I mentioned last week that we are about to embark on the trip of a lifetime. I don't say that because of the destination per se, but mostly because, for the first time since our honeymoon, we're taking an extended vacation that does not involve visiting family members--and we're doing it all by ourselves.
No kids. No diaper bags. No stollers. No sippy cups. No crying...
...except maybe some happy tears.
And don't get me wrong, we LOVE our Crazies like nobody's business. They keep us going, and going, all day long. And all those little-people giggles make the completely nutty part so worth it.
But let's just focus on that nutty part for a second. Nana, Granpa and an Aunt have been so gracious as to offer their child-wrangling services while we are away (which is like, huge), so I thought I'd put together a little list of the things one might do for those amazing care takers to make keeping the Crazies just a little bit easier.
Like a teensy tiny, minuscule bit easier.
I came up with seven ideas, but please feel free to add more in the comments below. There's still time for us to get it together before we leave!
1) Make the meals ahead of time.
Brush off that casserole dish, scrape together some pinterest freezer recipes, and go to town. 'Cause we all know when meal time rolls around there will be at least one Crazy crying at your feet; it's best to limit the insanity during that wonderful (italics are the new sarcasm font) time of day as much as possible so that your care taker will still like you (and/or your kids) when you come back. I'll let you know which meals we prepared later this week, and you can keep an eye out for that post here or here.
2) Give them the schedule low-down.
So I'm not much for micro-managing and I did make the whole flowchart for a generic idea of what might happen, but when it comes to all the little quirks and oddities about our kids I think it's best to over-communicate. Did I forget to mention that the baby has to have 3 pacifiers at bed time, not just one?
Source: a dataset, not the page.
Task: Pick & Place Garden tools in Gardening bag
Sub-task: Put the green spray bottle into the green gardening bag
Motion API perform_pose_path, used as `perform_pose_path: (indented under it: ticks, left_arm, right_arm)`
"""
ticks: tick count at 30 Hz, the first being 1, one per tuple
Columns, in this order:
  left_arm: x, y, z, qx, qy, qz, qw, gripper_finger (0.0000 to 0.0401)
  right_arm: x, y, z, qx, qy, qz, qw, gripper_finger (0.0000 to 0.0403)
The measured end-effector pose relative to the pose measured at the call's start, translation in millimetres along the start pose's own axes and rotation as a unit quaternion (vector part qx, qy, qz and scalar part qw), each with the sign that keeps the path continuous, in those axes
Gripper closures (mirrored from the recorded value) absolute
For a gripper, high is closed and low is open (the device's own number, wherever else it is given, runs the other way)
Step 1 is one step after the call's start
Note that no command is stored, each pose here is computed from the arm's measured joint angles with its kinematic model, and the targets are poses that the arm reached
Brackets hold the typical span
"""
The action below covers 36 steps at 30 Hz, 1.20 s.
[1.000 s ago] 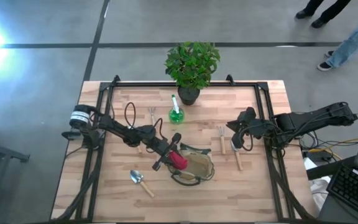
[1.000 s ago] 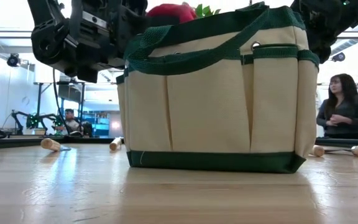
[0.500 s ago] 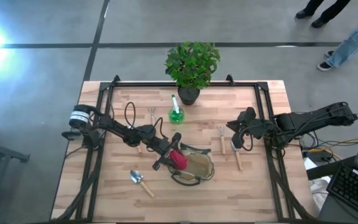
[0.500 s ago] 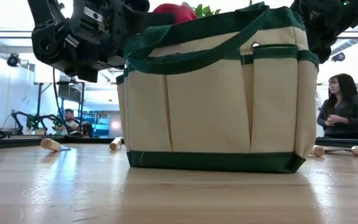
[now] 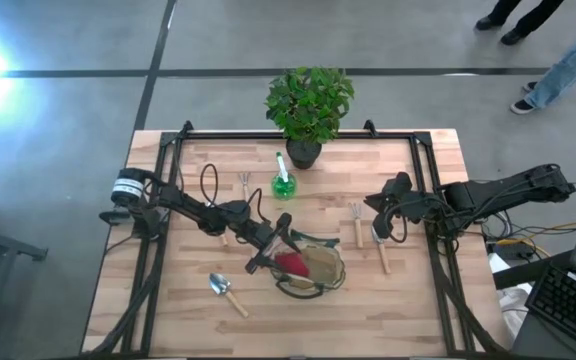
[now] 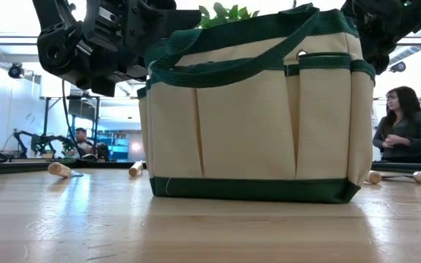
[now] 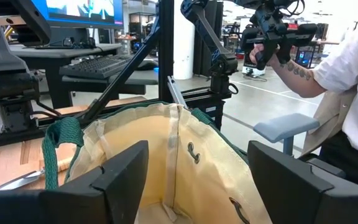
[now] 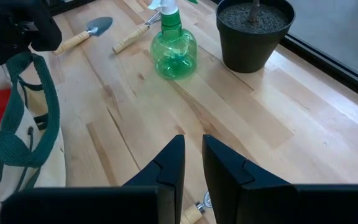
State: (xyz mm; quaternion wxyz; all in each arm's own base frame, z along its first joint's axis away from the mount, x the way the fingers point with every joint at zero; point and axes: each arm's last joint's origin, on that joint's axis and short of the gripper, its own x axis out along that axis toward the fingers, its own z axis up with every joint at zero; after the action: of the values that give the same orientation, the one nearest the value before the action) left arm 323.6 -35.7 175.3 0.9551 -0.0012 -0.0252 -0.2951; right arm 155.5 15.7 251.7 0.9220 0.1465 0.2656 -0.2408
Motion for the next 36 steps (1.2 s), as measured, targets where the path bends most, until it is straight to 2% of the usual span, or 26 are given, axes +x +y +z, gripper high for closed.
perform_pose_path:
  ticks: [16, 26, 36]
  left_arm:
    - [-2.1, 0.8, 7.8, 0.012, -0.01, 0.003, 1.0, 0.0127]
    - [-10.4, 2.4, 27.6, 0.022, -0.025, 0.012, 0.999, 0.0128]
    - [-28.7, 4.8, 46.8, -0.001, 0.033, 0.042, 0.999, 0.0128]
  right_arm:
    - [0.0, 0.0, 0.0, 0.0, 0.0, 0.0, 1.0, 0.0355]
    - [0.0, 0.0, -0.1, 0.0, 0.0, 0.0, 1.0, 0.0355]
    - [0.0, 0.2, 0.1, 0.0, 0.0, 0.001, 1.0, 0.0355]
Or, that the only way to get the two-year-old down for nap-time (this week, at least) is to rub his back for 3.4 seconds, and then refuse him after the tenth request of 'one more time'?
So many details. And that's just the little things!
I put together a binder with our daily schedule to include school drop-offs/pick-ups, meal options, activities, as well as the exact hour at which the heavens will burst open and choirs of angels will sing the hallelujah chorus in perfect harmony while chocolate and sunshine and glasses of wine rain down from the sky. That magical moment is also known as bedtime. Very important, this knowing when bedtime will arrive.
3) Lay out the kids clothes for the week.
Really, it's the only way to avoid those mornings-before-school meltdowns. And to make sure the Puddins isn't wearing big brothers undies. Or nothing at all. 'Cause boys.
I just line up a little stack for each kid in a place where they can't reach it, even for the big kids. Because my Mr. A, who is five years old, mind you, STILL has trouble locating his own socks. And while his reasoning on the subject quickly leads to the position that socks just aren't necessary when you can't find them, I'm pretty sure his school begs to differ. And so do his shoes.
So let's just skip the mayhem and get those little socks and pants and shirts ALL lined up and ready to go.
4) Leave some cold hard cash.
While this may encourage said care takers to rent a getaway car or purchase a passport so they can disappear to Mexico, I'd like to think they'll see it more as a
And yes, Mom, I know you have money. It's the thought that counts, right?
Please don't run away.
5) Make the room your care takers stay in as nice as possible.
Clear off dressers and tables so they'll have a little room to spread out. Maybe even leave a nice little gift bag for them. Nice smelling soaps? Favorite chocolates? Just a little gesture that says, "hey, I know I'm leaving you alone with the Crazies and you may not sleep for a week, but I really do love you, 'cause I left you these chocolates."
Chocolates go a long way.
6) Get those activity boxes prepped and ready.
I've given you guys the skinny on those amazing activity boxes here, so head on over to the dollar store and refill those bad boxes with some new treats for the kiddies.
Some favorites around here include coloring books, brand-spanking new boxes of crayons (like the 50 cent type), granola bars, bouncy balls, and whatever else looks highly durable. You know, your standard dollar store fare.
These little boxes are life savers when the kiddos are bouncing off the walls and you just need a second to stop and catch your breath. Lots of novelty for the kids (new stuff!) and a little quiet table time for the care taker. Win-win!
And last but not least:
7) Clean out the van.
'Cause even though my neat freak hubby just detailed it last week, you KNOW there will be cheerios and colored pictures and who knows what else strewn throughout the car. Give that care taker a car they can be proud of. Or at least tolerate.
There you have it, my list of items for taking care of the kiddos' care takers. Anything I missed? What else would you add?